With a crawl, walk, run business approach, the company eventually started making other types of cannabis products outside of flower. Pure Sunfarms now offers vapes, pre-rolls, oils, seeds and, most recently, gummies. Dosanjh says he’s excited not only about Pure Sunfarms’s growth, but the growth of the cannabis industry in general as more stores get their licenses in different provinces. 

A few of the aspects propelling the industry forward are price point, quality and availability of product, according to Dosanjh. “Ontario has committed to improving some of the administrative policies and processes on what it takes to license and open a store in Ontario.” And these commitments are coming from other provinces as well.

Another crucial part of growing the cannabis industry is the continued education and acceptance of cannabis amongst Canadians. Legalization is still relatively new and some still consider it a taboo topic. However, the increase in sales shows a mindset shift is underway. 

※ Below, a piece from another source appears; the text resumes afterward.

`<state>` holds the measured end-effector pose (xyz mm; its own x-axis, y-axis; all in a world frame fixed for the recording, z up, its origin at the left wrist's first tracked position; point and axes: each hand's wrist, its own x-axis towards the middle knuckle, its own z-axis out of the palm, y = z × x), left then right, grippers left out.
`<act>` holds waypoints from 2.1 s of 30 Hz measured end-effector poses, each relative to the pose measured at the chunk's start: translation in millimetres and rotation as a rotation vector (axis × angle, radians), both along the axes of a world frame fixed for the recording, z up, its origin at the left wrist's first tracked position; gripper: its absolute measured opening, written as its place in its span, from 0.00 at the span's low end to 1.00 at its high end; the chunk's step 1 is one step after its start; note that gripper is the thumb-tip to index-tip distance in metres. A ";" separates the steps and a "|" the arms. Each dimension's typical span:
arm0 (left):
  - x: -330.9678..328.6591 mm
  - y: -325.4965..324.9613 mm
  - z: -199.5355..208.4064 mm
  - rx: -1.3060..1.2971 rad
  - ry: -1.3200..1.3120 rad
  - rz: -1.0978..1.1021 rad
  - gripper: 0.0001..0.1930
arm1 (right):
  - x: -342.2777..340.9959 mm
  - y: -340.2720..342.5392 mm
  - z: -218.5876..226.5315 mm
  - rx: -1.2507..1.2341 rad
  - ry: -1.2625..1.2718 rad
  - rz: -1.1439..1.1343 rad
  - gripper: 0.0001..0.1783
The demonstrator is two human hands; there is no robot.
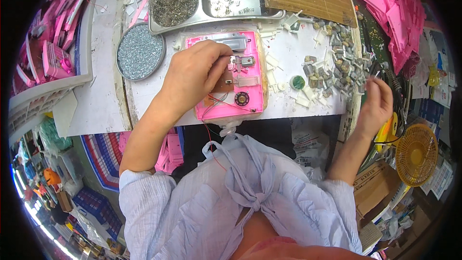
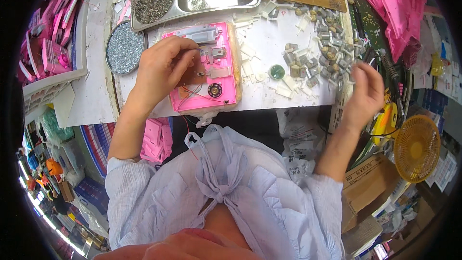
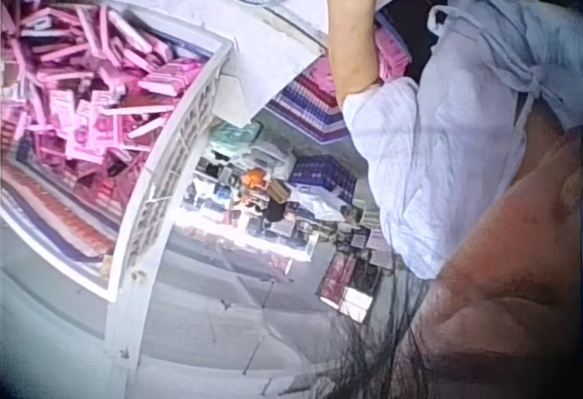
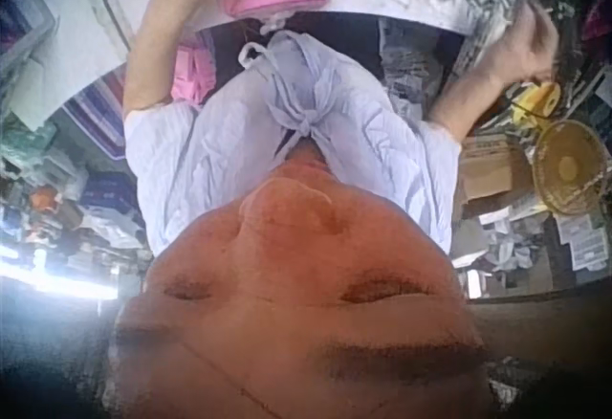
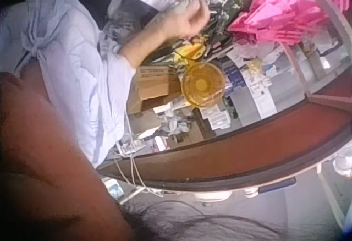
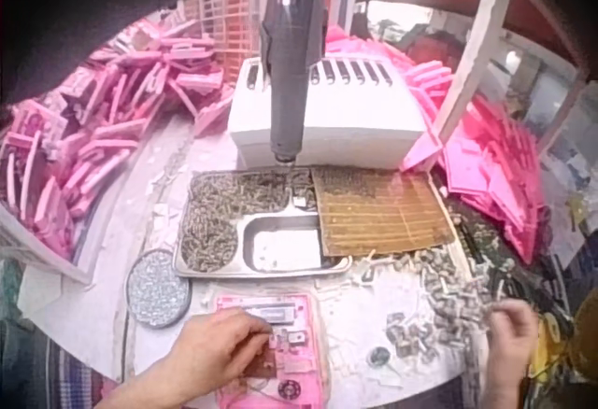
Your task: Assembling electronic components into a pink plastic housing and securing it with screws.
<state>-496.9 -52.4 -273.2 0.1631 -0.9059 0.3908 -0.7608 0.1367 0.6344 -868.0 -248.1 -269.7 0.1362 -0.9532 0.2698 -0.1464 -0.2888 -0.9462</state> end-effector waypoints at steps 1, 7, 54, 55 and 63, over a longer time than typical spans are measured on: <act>-1.1 0.4 3.4 0.044 0.036 0.018 0.04 | -38.6 -9.4 -9.7 0.138 -0.120 -0.180 0.11; -15.5 -8.0 4.7 0.149 0.263 0.064 0.04 | -168.8 -50.9 -28.5 0.345 -0.592 -0.294 0.17; -38.6 -25.5 -20.2 0.036 -0.224 0.186 0.08 | 110.2 79.7 -40.0 -0.229 0.076 0.604 0.17; -39.0 -25.6 -19.9 0.037 -0.229 0.186 0.08 | 110.9 79.8 -41.4 -0.293 0.082 0.606 0.17; -40.3 -25.7 -19.1 0.040 -0.255 0.195 0.08 | 99.4 82.0 -33.2 -0.490 0.141 0.612 0.20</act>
<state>-537.3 -78.2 -292.2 0.2363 -0.8827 0.4061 -0.9052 -0.0481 0.4222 -768.6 -166.1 -302.9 0.6617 -0.4754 0.5798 0.0635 -0.7349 -0.6752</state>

“Part of it is the normalization. Part of it is people understanding what legal vs. illegal cannabis is,” Dosanjh says. “I think there’s a general acceptance of cannabis now and I think we’re going to continue to see that.”

Giving their customers something they can relate to in their everyday lives is one of the ways Pure Sunfarms makes their brand about so much more than just cannabis. “Cannabis is a very open and shareable experience and we don’t want it to be all about us.” They want to help their customers navigate the world of cannabis and incorporate it into their lifestyle.

“[Cannabis] is a highly personal experience,” says Dosanjh  “How you consume [our products] and your experiences, are yours. We don’t want to take away from that and tell you what you should or shouldn’t do with those experiences.” 

One way they’re doing they’re bringing cannabis into the more mainstream lifestyle space is through their online marketplace and local collaborations. They teamed up with Woodlot, a natural home & body basics company based in Vancouver to offer palo santo bundles. The curated collection of Canadian-made goods will celebrate brands that share an affinity for well-crafted products and good design.

As for the future of cannabis in Canada, Dosanjh says he hopes to see just continued growth as people become more educated and gain more access. “For now, we’re extremely focused on products quality all-natural products at what the prices should be for consumers.”